◆ **TASK BRIEF**:
Give back the records below exactly, omitting the pictures.

◆ **SOURCE DATA**:

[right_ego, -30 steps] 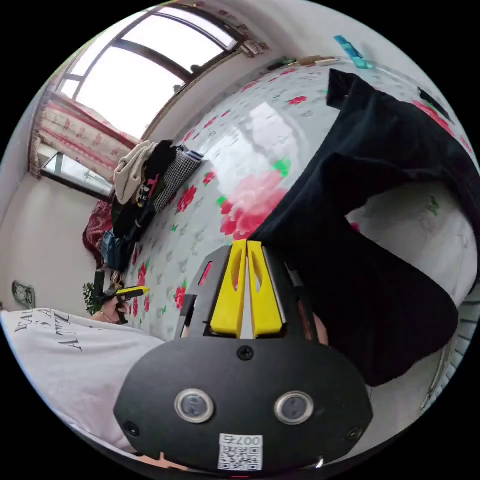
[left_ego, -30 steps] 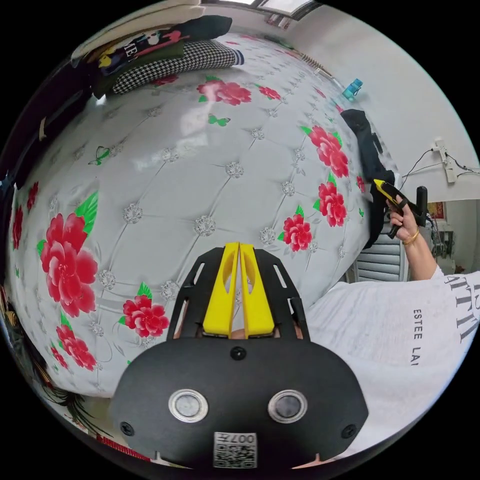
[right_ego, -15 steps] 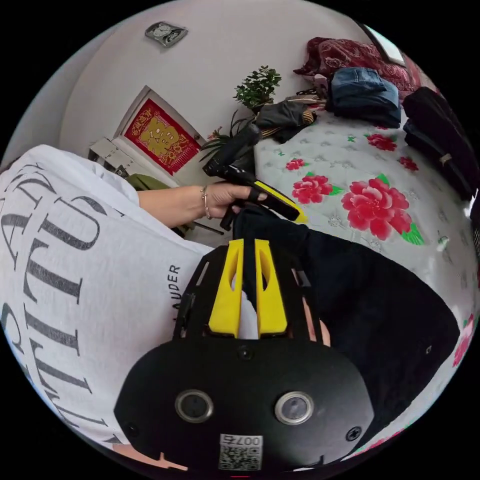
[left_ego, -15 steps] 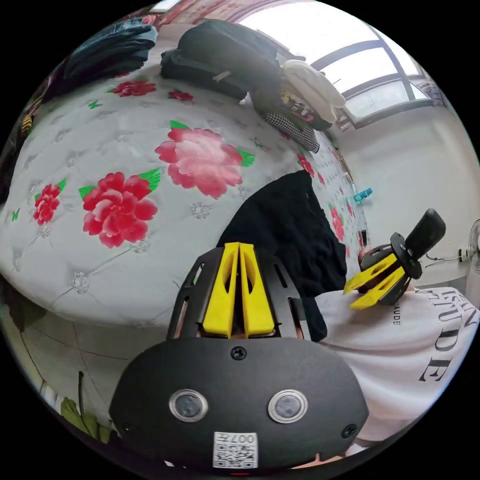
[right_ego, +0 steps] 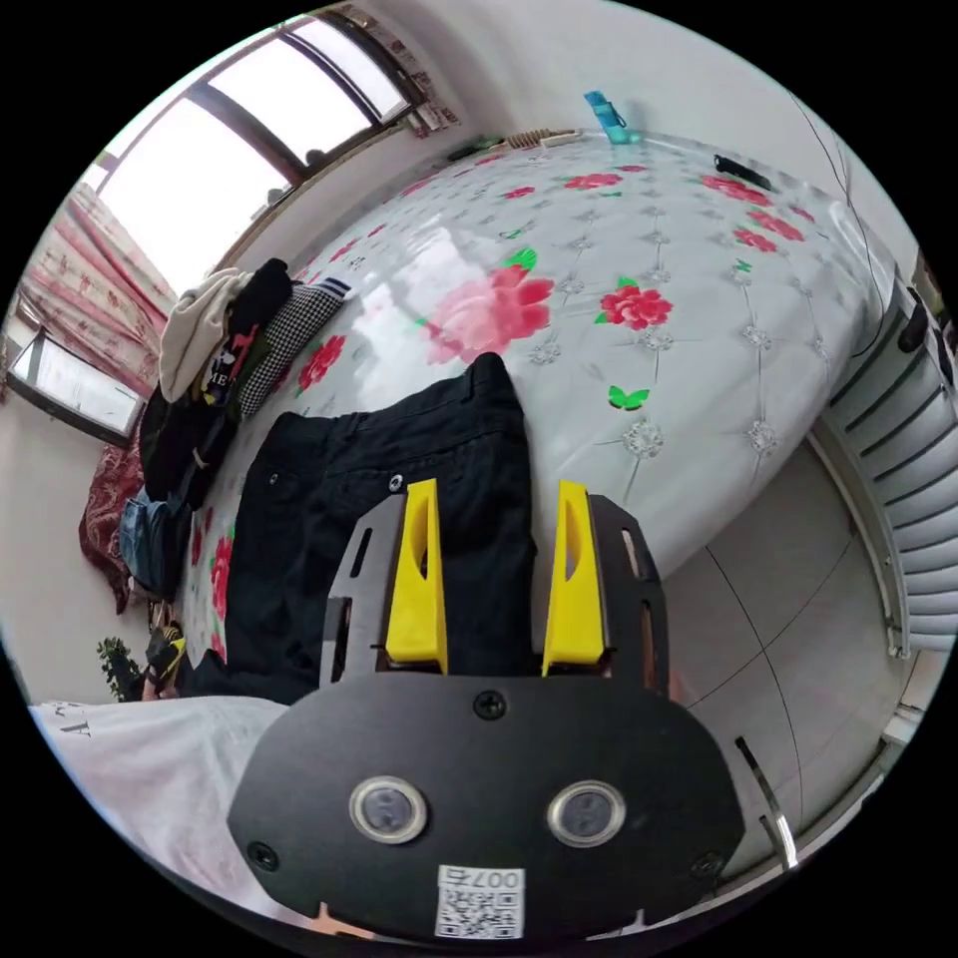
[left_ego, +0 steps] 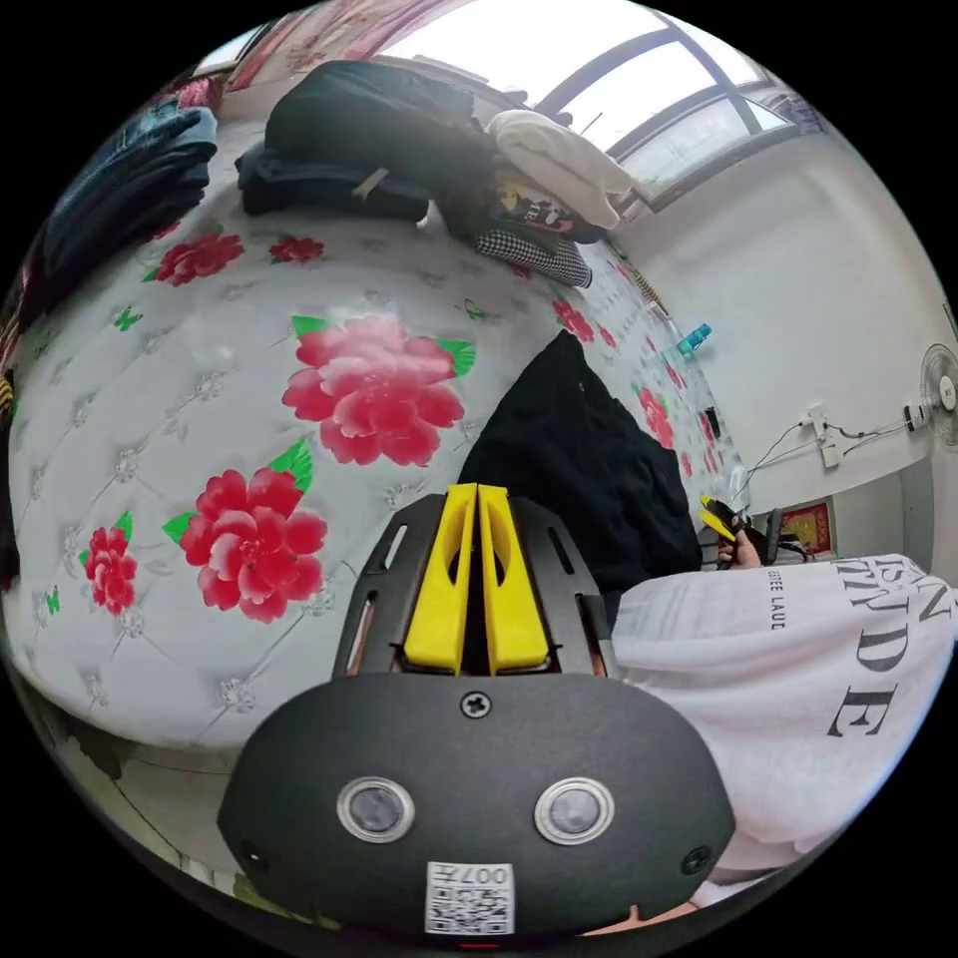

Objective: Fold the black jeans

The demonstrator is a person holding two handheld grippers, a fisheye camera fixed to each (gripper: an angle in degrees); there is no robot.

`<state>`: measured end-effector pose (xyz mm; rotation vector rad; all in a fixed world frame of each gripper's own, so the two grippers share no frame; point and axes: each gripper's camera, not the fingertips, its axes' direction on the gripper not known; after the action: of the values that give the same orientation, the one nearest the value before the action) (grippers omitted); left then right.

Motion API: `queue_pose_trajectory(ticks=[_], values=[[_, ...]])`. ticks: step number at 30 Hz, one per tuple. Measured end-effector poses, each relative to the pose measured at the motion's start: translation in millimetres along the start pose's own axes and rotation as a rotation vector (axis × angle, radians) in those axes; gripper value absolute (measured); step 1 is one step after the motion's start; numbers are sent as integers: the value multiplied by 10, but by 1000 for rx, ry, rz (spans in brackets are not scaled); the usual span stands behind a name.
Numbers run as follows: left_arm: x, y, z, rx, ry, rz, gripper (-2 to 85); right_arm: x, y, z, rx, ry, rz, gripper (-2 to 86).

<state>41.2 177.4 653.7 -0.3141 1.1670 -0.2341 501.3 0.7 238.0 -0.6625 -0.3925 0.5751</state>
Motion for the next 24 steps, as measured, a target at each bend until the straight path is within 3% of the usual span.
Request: queue_pose_trajectory(ticks=[4,7,10,12,17,21,24], values=[[633,-439,235,-16,88,103,29,400,75,213,-67,-65,74,105],[1149,-642,448,-74,92,192,78,527,111,158,-15,-18,123,59],[1661,-820,643,-125,147,265,107,598,15,121,-86,-334,77,12],[1980,-951,740,-157,174,318,111,523,-30,77,-80,-409,31,5],[3078,-1406,1089,-221,185,505,132,-256,-78,-12,-180,-738,-265,-1],[3704,-1629,1561,-350,252,574,175,-1013,243,20,-366,-793,-579,-2],[4074,-1533,2056,-616,187,677,220,-1190,413,77,-412,-834,-641,-2]])
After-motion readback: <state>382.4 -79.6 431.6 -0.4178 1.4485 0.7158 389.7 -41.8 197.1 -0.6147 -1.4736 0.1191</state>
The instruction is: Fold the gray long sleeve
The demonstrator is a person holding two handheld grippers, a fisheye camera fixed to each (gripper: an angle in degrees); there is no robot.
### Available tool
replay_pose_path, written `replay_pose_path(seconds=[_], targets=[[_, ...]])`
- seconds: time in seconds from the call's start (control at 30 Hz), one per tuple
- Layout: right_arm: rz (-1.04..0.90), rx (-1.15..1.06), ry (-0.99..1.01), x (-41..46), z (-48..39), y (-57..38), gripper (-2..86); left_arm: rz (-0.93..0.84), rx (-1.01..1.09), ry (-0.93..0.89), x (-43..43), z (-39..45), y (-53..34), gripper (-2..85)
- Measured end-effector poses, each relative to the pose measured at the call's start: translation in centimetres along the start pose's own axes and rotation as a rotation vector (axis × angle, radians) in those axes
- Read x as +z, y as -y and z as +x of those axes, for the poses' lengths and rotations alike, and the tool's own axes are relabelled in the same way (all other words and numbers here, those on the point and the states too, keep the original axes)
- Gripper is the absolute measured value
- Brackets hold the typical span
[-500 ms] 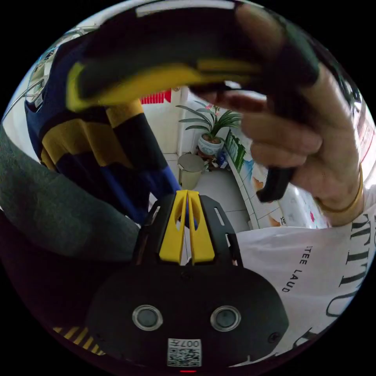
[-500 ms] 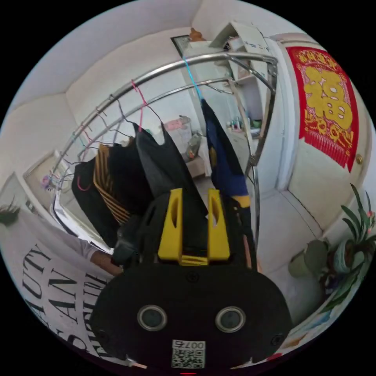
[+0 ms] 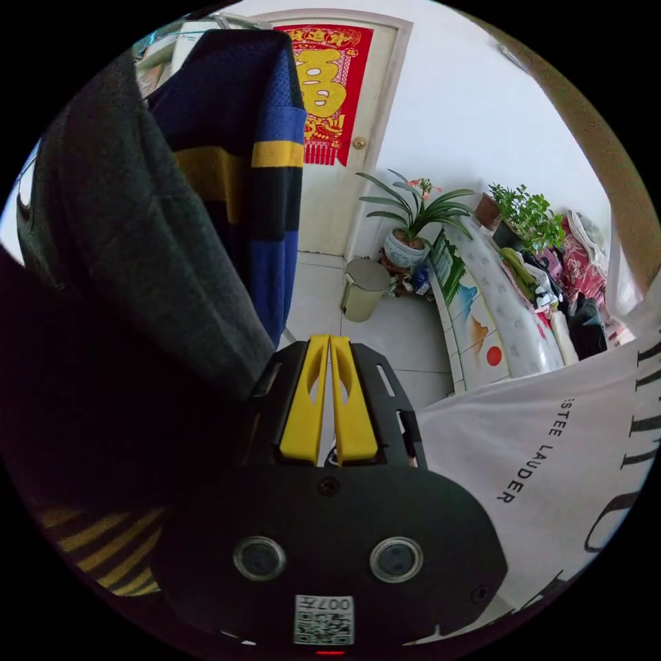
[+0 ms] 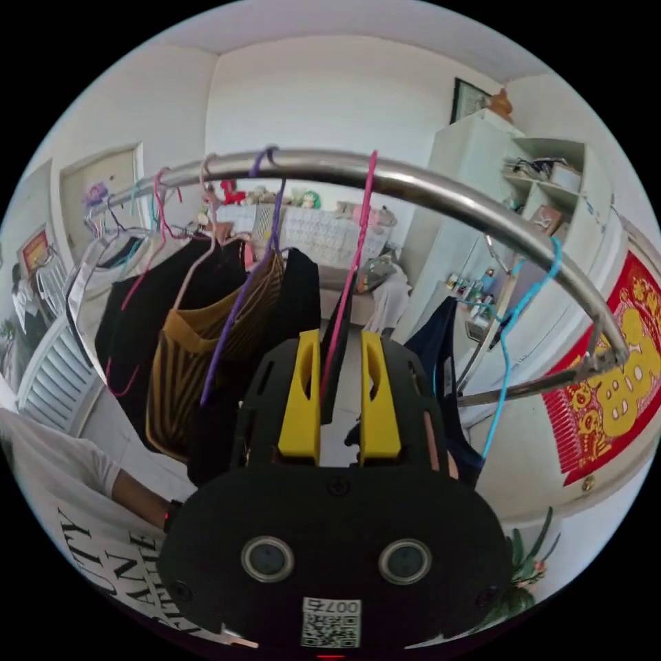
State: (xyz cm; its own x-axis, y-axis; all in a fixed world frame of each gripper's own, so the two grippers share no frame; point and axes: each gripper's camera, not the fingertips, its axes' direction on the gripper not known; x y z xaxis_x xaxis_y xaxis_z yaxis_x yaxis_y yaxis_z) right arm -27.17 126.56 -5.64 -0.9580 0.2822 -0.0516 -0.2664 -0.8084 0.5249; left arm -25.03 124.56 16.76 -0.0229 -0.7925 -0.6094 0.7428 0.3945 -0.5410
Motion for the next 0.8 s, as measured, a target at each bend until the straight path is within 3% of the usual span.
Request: replay_pose_path(seconds=[0.13,0.37,0.53,0.67,0.8], targets=[[-0.044,-0.001,0.124,1.4,1.5,2.1,0.7,0.013,-0.037,0.014,-0.7,-0.3,-0.4,-1.0],[0.069,0.017,0.03,-3.2,2.5,6.8,0.0,0.035,-0.104,0.035,-2.1,-1.0,-0.9,-1.0],[-0.026,0.011,0.003,-1.6,3.1,11.0,-0.1,0.053,-0.128,0.046,-2.8,-1.0,-0.9,-1.0],[-0.106,0.033,0.044,2.1,2.8,6.9,0.0,0.043,-0.131,0.039,-2.5,-0.6,-1.0,-0.9],[0.009,0.06,0.101,0.6,2.4,-3.1,-0.1,0.049,-0.091,0.034,-2.2,0.1,-1.5,-0.7]])
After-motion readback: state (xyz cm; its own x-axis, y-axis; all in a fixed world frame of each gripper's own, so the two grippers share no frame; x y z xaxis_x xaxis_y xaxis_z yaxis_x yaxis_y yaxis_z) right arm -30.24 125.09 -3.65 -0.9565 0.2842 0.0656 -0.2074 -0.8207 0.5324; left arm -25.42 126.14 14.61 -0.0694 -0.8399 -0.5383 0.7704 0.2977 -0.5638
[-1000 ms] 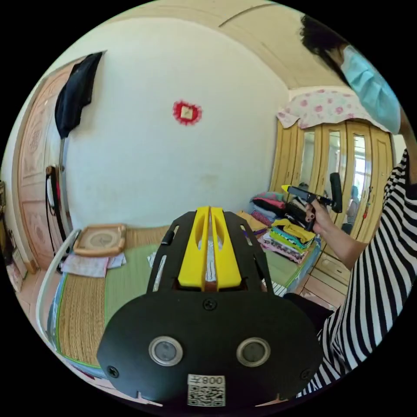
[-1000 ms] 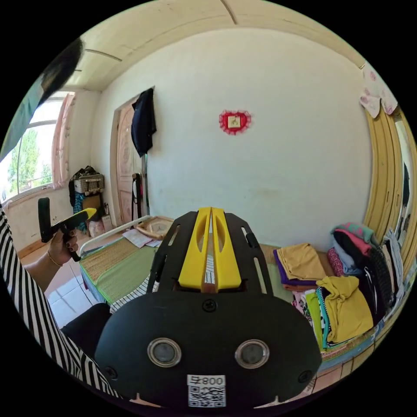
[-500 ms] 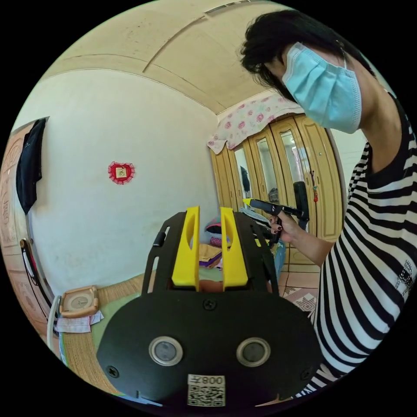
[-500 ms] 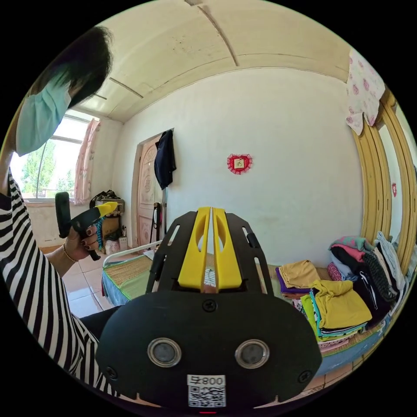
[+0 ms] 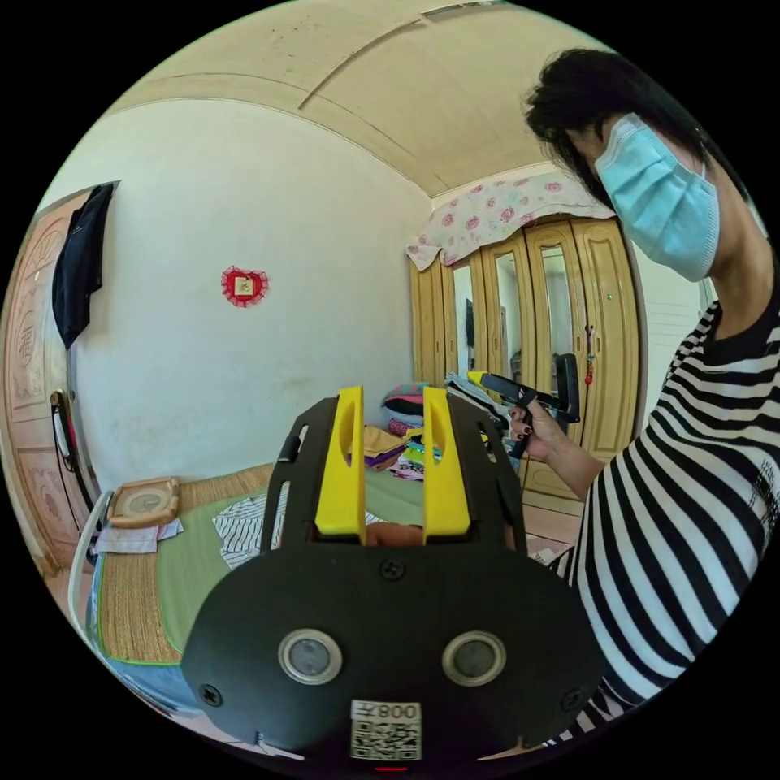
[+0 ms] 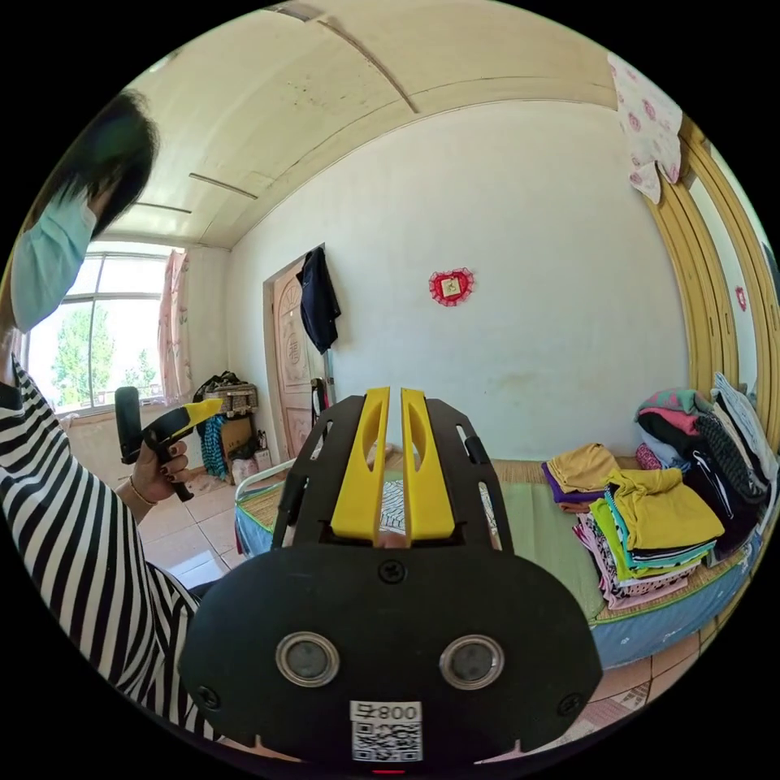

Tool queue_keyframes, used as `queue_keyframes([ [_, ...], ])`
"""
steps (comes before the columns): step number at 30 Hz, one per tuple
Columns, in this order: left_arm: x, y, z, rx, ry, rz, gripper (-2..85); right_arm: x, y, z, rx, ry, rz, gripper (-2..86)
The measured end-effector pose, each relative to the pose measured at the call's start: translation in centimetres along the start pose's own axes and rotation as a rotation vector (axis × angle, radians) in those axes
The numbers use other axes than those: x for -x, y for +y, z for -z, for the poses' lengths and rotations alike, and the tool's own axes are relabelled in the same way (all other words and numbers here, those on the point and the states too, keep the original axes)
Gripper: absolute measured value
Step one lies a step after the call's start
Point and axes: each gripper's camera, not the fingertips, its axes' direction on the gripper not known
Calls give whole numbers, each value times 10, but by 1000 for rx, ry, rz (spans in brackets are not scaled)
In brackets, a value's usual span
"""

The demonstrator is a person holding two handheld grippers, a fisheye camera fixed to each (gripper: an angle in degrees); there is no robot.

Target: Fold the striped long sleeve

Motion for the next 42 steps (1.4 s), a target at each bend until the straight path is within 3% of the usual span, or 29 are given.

◆ **SOLVED EXERCISE**:
[right_ego, -30 steps] 
[left_ego, -30 steps] 
[right_ego, -15 steps] 
[left_ego, -15 steps] 
[right_ego, +0 steps] 
[left_ego, +0 steps] 

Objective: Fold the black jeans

The demonstrator is a person holding two handheld grippers, a fisheye camera fixed to each (gripper: an angle in degrees); there is no robot.

`<state>`: measured end-effector pose (xyz mm; rotation vector rad; all in a fixed world frame of each gripper's own, so the two grippers share no frame; point and axes: each gripper's camera, not the fingertips, its axes' direction on the gripper not known; after the action: of the values that give the same orientation, the one nearest the value before the action) (grippers omitted); left then right.

Motion API: `queue_pose_trajectory(ticks=[_], values=[[_, ...]])`. ticks: step number at 30 Hz, one per tuple. Measured end-effector poses, each relative to the pose measured at the motion's start: translation in millimetres along the start pose's own axes and rotation as a rotation vector (axis × angle, radians) in those axes; gripper value absolute (measured); step 1 is one step after the motion's start; numbers are sent as integers: the value multiplied by 10, but by 1000 for rx, ry, rz (spans in brackets are not scaled); the usual span stands behind a name.
Numbers run as follows: left_arm: x, y, z, rx, ry, rz, gripper (-2 to 85); right_arm: x, y, z, rx, ry, rz, gripper (-2 to 86).

<state>41.2 177.4 653.7 -0.3141 1.1670 -0.2341 501.3 0.7 238.0 -0.6625 -0.3925 0.5751</state>
Motion for the next 24 steps, as measured, a target at each bend until the straight path is within 3% of the usual span.
Request: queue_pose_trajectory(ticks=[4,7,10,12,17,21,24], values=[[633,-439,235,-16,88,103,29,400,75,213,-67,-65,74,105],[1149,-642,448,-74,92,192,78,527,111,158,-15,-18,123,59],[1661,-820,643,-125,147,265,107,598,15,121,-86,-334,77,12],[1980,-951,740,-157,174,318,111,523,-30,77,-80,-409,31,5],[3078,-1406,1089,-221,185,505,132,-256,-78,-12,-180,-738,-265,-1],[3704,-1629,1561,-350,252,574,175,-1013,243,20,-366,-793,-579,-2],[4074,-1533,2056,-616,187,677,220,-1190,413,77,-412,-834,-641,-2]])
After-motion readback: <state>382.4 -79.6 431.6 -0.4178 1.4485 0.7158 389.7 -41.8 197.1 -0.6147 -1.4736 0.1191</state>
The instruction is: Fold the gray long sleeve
The demonstrator is a person holding two handheld grippers, a fisheye camera fixed to each (gripper: an angle in degrees); there is no robot.
### Available tool
replay_pose_path, written `replay_pose_path(seconds=[_], targets=[[_, ...]])`
- seconds: time in seconds from the call's start (control at 30 Hz), one per tuple
- Layout: right_arm: rz (-1.04..0.90), rx (-1.15..1.06), ry (-0.99..1.01), x (-41..46), z (-48..39), y (-57..38), gripper (-2..86); left_arm: rz (-0.93..0.84), rx (-1.01..1.09), ry (-0.93..0.89), x (-43..43), z (-39..45), y (-53..34), gripper (-2..85)
- Measured end-effector poses, each relative to the pose measured at the call's start: translation in centimetres along the start pose's own axes and rotation as a rotation vector (axis × angle, radians) in those axes
- Read x as +z, y as -y and z as +x of those axes, for the poses' lengths and rotations alike, and the tool's own axes are relabelled in the same way (all other words and numbers here, those on the point and the states too, keep the original axes)
- Gripper is the absolute measured value
- Brackets hold the typical span
[-500 ms] 
[-500 ms] 
[+0 ms] 
[+0 ms] 
State: (xyz cm; its own x-axis, y-axis; all in a fixed world frame of each gripper's own, so the two grippers share no frame; point and axes: each gripper's camera, not the fingertips, its axes' direction on the gripper not known; x y z xaxis_x xaxis_y xaxis_z yaxis_x yaxis_y yaxis_z) right arm -27.17 126.56 -5.64 -0.9580 0.2822 -0.0516 -0.2664 -0.8084 0.5249; left arm -25.03 124.56 16.76 -0.0229 -0.7925 -0.6094 0.7428 0.3945 -0.5410
Motion for the next 0.8 s, as measured, a target at each bend until the straight path is within 3% of the usual span.
Request: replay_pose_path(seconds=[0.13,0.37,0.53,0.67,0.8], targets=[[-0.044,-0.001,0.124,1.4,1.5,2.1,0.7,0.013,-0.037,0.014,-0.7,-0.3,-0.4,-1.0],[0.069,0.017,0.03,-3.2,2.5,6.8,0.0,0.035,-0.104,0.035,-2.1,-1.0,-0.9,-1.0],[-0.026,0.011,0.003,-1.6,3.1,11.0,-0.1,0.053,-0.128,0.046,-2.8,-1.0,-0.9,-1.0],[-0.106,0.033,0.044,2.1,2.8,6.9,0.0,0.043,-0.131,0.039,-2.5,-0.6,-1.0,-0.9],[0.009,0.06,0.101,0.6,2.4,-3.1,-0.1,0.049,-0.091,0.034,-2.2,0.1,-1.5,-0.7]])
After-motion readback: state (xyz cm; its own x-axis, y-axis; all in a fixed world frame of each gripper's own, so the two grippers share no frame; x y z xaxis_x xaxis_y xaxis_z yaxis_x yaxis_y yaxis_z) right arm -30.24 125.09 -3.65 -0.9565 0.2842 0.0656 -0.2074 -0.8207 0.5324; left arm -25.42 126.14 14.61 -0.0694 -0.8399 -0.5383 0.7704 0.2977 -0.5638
[-1000 ms] 
[-1000 ms] 
[-500 ms] 
[-500 ms] 
[+0 ms] 
[+0 ms] 

Tool queue_keyframes, used as `queue_keyframes([ [_, ...], ])`
"""
steps (comes before the columns): step number at 30 Hz, one per tuple
Columns, in this order: left_arm: x, y, z, rx, ry, rz, gripper (-2..85); right_arm: x, y, z, rx, ry, rz, gripper (-2..86)
The measured end-effector pose, each relative to the pose measured at the call's start: translation in centimetres along the start pose's own axes and rotation as a rotation vector (axis × angle, radians) in those axes
The numbers use other axes than those: x for -x, y for +y, z for -z, for the poses' lengths and rotations alike, and the tool's own axes are relabelled in the same way (all other words and numbers here, those on the point and the states too, keep the original axes)
Gripper: absolute measured value
Step one lies a step after the call's start
Point and axes: each gripper's camera, not the fingertips, its axes' direction on the gripper not known
Calls give whole numbers, each value times 10, but by 1000 for rx, ry, rz (spans in brackets are not scaled)
In brackets, a value's usual span
"""

The demonstrator is a person holding two handheld grippers, a fisheye camera fixed to each (gripper: an angle in degrees); there is no robot.

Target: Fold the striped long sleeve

Motion for the next 42 steps (1.4 s), a target at each bend until the straight path is within 3% of the usual span, or 29 are given.

That finishes the exercise, with nothing more to add.